Any recomend a 4 bike hitch rack?  I see Bell models at target/walmart for 99 then I see Thule/Yakima for 200 plus at REI/bike shops.  What is the difference other than name brand?

TIA.

HD


----------



## Trekchick (Jun 1, 2010)

What's the difference?
Durability
Warranty
Bike placement


I have a cheapo Allen bike rack that I like, but I have a friend with a yak that has some definite advantages over mine.

Things you need to look for are the brackets to hold them on and if they will work well with a FS or HT bike.  Some Hanging style racks don't accommodate FS bikes easily, and some platform racks don't do well with different wheel bases.

Most can be used for all bikes, with some tweaking.


----------



## HD333 (Jun 1, 2010)

Thanks Trekchick
I saw the Allen one as well for around 100.  I am thinking hanging style and I plan on carrying my HT alone on it most of the time but want to be able to throw the wife's HT on and the two kid's bikes on for longer trips.

Are the advantages of the Yak $150 worth of advantages in your opinion?

HD


----------



## SKIQUATTRO (Jun 1, 2010)

softrides are great and not that expensive


----------



## Trekchick (Jun 1, 2010)

HD333 said:


> Thanks Trekchick
> I saw the Allen one as well for around 100.  I am thinking hanging style and I plan on carrying my HT alone on it most of the time but want to be able to throw the wife's HT on and the two kid's bikes on for longer trips.
> 
> Are the advantages of the Yak $150 worth of advantages in your opinion?
> ...


If you're getting the Hanging style, like the Yak Kingpin to transport HT bikes, then I'd say yes, its a better rack, and worth the extra $$.
The Allen does fine for me, but I can see some "flexing" on it where the Yak is sturdy.


----------



## Philpug (Jun 2, 2010)

I am using a Yakima Holdup, which carrys the bikes from the bottom. This type of rack also works very well with small frames, full suspensions, 29'ers, and Lefty's. 

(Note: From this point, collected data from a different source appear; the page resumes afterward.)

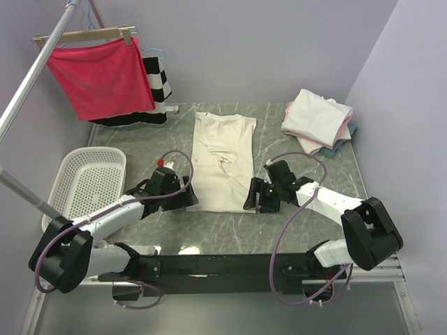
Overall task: Fold and stack the t-shirts
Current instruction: Fold the tshirt
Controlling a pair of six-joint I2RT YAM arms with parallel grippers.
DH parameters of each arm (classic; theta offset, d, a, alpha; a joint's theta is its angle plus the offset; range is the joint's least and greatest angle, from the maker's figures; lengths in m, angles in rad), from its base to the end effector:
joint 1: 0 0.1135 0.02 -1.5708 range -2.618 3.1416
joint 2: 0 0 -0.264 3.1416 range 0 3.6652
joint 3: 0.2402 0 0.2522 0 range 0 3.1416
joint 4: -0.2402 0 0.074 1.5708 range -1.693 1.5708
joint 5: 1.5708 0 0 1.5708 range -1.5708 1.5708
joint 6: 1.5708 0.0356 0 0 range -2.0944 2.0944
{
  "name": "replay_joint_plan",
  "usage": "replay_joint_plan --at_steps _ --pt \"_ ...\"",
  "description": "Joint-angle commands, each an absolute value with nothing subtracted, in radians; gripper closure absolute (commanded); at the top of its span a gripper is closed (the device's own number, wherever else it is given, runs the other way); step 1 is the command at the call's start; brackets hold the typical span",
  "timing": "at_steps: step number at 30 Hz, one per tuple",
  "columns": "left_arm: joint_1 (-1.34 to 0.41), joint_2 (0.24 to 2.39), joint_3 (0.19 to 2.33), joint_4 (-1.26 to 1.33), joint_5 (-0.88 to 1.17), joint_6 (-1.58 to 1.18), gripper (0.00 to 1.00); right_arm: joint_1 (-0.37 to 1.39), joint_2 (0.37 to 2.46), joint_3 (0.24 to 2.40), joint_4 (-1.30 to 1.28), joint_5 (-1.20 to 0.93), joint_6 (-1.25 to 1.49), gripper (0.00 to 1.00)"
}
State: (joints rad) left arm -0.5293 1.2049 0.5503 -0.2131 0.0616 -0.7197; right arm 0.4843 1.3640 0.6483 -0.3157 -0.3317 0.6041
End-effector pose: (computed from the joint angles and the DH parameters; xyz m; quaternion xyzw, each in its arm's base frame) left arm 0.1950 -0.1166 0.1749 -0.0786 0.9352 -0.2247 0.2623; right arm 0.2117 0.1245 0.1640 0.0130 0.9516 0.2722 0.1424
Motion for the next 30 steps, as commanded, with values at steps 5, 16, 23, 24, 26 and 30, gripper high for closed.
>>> replay_joint_plan --at_steps 5,16,23,24,26,30 --pt "-0.528 1.284 0.499 -0.048 0.241 -0.742 0.25 0.485 1.410 0.615 -0.175 -0.410 0.644 0.22" --pt "-0.528 1.328 0.468 -0.018 0.221 -0.743 0.63 0.483 1.517 0.635 -0.103 -0.425 0.649 0.53" --pt "-0.526 1.327 0.531 -0.115 0.149 -0.690 0.99 0.476 1.503 0.657 -0.113 -0.406 0.601 0.94" --pt "-0.526 1.322 0.543 -0.127 0.146 -0.686 0.99 0.477 1.496 0.657 -0.117 -0.410 0.595 1.00" --pt "-0.528 1.313 0.548 -0.156 0.133 -0.696 0.99 0.476 1.456 0.649 -0.124 -0.419 0.586 1.00" --pt "-0.531 1.247 0.532 -0.198 0.147 -0.745 0.99 0.477 1.369 0.585 -0.143 -0.457 0.580 1.00"
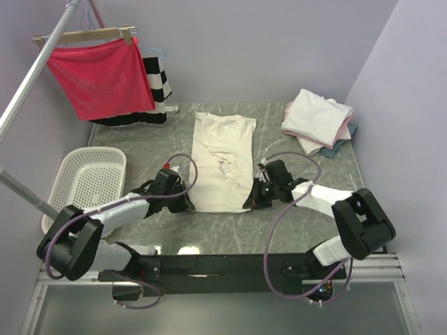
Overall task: Fold and stack the t-shirts
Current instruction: Fold the tshirt
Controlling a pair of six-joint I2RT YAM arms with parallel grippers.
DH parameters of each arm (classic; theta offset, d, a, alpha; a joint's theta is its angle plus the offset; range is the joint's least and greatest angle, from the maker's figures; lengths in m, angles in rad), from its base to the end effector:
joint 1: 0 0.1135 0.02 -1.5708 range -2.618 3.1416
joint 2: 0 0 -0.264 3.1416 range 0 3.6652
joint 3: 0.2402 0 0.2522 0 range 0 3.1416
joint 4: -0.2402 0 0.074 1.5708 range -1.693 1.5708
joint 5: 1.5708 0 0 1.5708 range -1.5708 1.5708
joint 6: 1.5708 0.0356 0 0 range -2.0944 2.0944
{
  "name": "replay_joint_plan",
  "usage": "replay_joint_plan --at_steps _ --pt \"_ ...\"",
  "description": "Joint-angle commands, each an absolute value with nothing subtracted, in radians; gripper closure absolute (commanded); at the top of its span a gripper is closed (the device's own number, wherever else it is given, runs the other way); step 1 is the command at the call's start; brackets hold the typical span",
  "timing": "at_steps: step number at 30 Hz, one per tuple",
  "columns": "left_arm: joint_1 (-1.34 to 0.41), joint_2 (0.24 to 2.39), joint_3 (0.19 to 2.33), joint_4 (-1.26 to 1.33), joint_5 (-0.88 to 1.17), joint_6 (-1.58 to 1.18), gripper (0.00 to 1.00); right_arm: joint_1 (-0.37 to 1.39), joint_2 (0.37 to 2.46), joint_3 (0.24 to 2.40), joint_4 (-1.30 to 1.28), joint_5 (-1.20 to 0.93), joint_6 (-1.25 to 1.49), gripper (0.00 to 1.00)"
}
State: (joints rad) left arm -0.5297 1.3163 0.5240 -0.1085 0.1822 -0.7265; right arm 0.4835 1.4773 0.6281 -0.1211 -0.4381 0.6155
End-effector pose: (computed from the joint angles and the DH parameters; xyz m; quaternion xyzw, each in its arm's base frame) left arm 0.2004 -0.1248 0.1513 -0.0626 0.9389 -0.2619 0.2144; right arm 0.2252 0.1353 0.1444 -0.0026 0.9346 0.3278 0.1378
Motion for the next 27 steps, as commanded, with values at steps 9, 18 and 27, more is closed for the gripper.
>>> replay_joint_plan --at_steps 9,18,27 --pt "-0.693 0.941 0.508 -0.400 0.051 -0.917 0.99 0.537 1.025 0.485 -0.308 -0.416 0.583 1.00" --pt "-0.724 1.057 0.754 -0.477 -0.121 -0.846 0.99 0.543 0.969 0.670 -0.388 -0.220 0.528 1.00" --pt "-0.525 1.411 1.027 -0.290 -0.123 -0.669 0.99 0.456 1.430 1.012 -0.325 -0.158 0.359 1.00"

While they are not inexpensive, they do hold the bikes away from each other and it very secure.


----------



## drjeff (Jun 5, 2010)

I've got the Yakima, 4 bike hanging rack that's been mounted in the receiver on the back of my vehicle during biking season for the last year.  Solid rack, easy to use, enough adjustability with the supports and retaining straps that *most* bikes will fit in easily.  The only thing that I have to do every now and then is just slightly retighten the bolts when I notice a small amount of rocking of my familes bikes in the rear view mirror.

Oh and the rack took about a 5 mph hit from a vehicle behind me last fall, and came through unscathed!  Solid contruction work IMHO!


----------



## HD333 (Jun 16, 2010)

Went with a Yakima 4 bike folding rack.  The bottle opener on the end clinched it for me :beer:  Schedueld to arrive next week.


----------



## SKIQUATTRO (Jun 30, 2010)

off to get the Yak Doubledown 5 bike holder....


----------